L’Union européenne vient d’acter une feuille de route stricte pour s’affranchir définitivement des hydrocarbures russes, mais cette stratégie se heurte déjà à une résistance frontale en interne. Alors que les Vingt-Sept ont validé un règlement imposant l’arrêt des importations d’ici 2027, la Hongrie a immédiatement signalé son refus de s’y plier, engageant une procédure destinée à faire annuler le texte dès sa publication.
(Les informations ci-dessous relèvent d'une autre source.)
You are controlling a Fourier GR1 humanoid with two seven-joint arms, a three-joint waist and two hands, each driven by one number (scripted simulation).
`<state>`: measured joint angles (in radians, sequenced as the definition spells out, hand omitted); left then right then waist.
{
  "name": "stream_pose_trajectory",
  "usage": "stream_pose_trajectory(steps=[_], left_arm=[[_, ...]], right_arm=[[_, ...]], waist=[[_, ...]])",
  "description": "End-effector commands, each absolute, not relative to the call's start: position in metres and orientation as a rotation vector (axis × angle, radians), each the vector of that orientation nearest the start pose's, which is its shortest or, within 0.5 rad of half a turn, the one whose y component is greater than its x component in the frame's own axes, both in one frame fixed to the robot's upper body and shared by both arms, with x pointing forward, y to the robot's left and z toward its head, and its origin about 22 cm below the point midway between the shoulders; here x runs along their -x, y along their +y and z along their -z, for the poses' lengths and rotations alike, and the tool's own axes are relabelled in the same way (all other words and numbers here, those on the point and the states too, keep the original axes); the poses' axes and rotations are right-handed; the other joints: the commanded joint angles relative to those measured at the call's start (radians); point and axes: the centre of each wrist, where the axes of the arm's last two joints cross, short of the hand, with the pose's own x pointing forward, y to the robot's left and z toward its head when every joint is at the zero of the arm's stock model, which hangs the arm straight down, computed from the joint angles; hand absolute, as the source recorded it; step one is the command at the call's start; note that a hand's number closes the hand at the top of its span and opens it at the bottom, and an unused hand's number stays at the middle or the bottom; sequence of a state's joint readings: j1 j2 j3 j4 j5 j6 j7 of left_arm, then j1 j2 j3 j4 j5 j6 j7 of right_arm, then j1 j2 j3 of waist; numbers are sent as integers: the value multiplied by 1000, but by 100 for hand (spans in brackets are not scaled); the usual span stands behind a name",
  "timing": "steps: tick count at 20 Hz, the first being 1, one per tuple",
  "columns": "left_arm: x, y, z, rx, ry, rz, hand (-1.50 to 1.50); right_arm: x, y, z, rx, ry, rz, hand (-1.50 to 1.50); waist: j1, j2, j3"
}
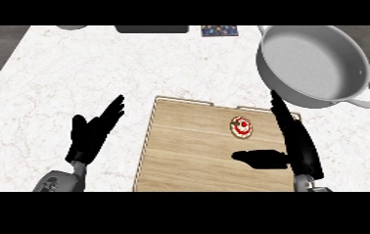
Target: Pick the cupcake from the tray and place it in the pot
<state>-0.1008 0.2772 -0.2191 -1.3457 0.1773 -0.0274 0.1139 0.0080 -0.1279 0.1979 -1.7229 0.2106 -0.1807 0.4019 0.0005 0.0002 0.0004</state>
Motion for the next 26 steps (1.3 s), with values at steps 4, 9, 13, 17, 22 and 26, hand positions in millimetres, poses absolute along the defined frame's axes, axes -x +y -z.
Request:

Le ministre hongrois des Affaires étrangères, Peter Szijjarto, a confirmé lundi que Budapest porterait l’affaire devant la Cour de justice de l’Union européenne (CJEU). Selon les informations relayées par l’agence Anadolu, le gouvernement hongrois conteste la légalité même de cette nouvelle réglementation. L’argument central repose sur une question de souveraineté : Budapest estime que la décision de Bruxelles empiète sur les compétences nationales des États membres, seuls habilités, selon les traités, à définir leur mix énergétique.

**Une manœuvre juridique dénoncée par Budapest**

Pour les autorités hongroises, l’Union européenne aurait contourné les règles institutionnelles. Peter Szijjarto qualifie la méthode employée d’« astuce juridique ». En présentant cette interdiction comme une décision de politique commerciale plutôt que comme une sanction, Bruxelles a pu éviter la règle de l’unanimité, qui aurait permis à la Hongrie d’opposer son veto. « Nous utiliserons tous les moyens légaux pour obtenir son annulation », a averti le chef de la diplomatie hongroise.

Au-delà de l’aspect procédural, la Hongrie met en avant l’impact économique d’une telle mesure. L’interdiction d’acheter du pétrole et du gaz à la Russie est perçue comme contraire aux intérêts nationaux et susceptible de provoquer une hausse drastique des coûts de l’énergie pour les ménages hongrois.

**Des sanctions lourdes prévues par l’UE**

Le règlement contesté, adopté lundi, fixe un calendrier précis : l’interdiction totale du gaz naturel liquéfié (GNL) russe dès début 2027, suivie de celle du gaz par gazoduc à l’automne de la même année. Pour assurer l’efficacité de la mesure, le texte prévoit un système de surveillance strict. Les États devront vérifier l’origine du gaz et les entreprises seront tenues de déclarer leurs contrats en cours.

Le dispositif est assorti de sanctions dissuasives en cas d’infraction. Les amendes pourront atteindre 40 millions d’euros pour les entreprises, ou jusqu’à 3,5 % de leur chiffre d’affaires annuel mondial. Une période transitoire est toutefois prévue pour les contrats existants afin de limiter les perturbations immédiates sur le marché, une concession qui ne semble pas suffire à apaiser la colère de Budapest.